*WHAT TO PRODUCE*. Search the data below for the word "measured" and report how many lines contain it, with no added words.

*STORED DATA*.
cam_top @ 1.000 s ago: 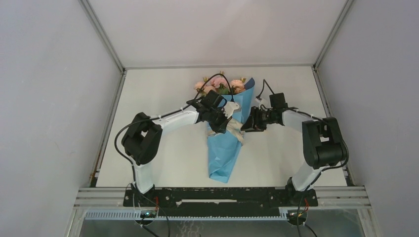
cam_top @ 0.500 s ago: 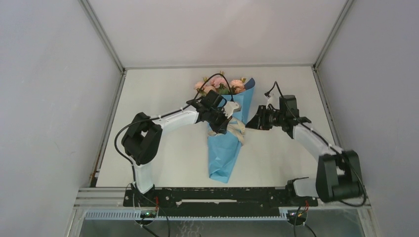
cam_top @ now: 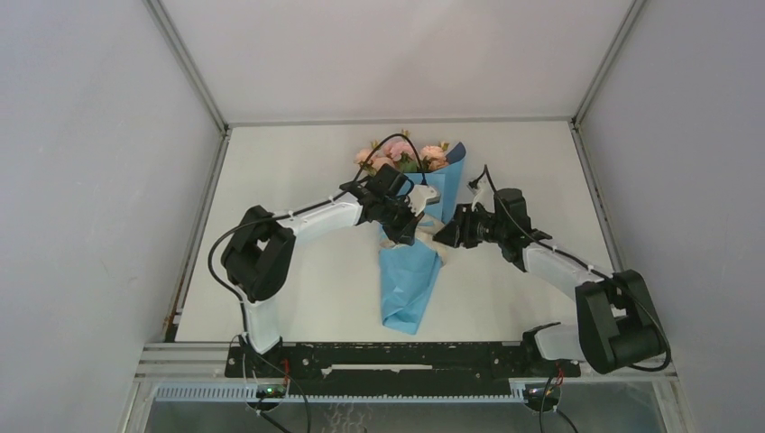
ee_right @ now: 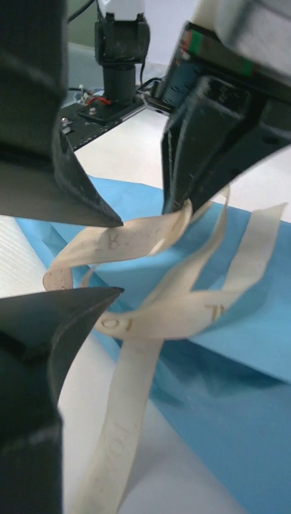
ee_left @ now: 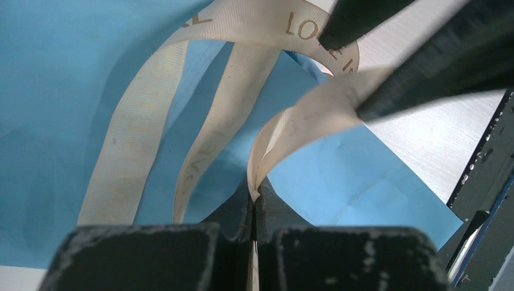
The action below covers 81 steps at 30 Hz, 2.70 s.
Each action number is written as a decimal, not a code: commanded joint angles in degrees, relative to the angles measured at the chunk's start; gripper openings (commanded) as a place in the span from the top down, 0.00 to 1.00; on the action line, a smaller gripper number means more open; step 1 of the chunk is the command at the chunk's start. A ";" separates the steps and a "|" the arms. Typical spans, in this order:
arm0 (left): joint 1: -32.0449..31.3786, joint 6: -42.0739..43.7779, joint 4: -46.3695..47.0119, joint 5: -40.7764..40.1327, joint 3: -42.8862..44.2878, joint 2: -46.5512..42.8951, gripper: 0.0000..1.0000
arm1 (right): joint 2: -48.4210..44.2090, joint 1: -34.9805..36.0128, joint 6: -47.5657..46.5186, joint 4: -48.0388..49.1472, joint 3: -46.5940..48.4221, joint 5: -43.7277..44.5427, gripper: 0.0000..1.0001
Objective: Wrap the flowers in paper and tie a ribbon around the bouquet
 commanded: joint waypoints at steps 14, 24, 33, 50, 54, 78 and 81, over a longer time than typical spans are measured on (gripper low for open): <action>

*EXERCISE SOLUTION*. 2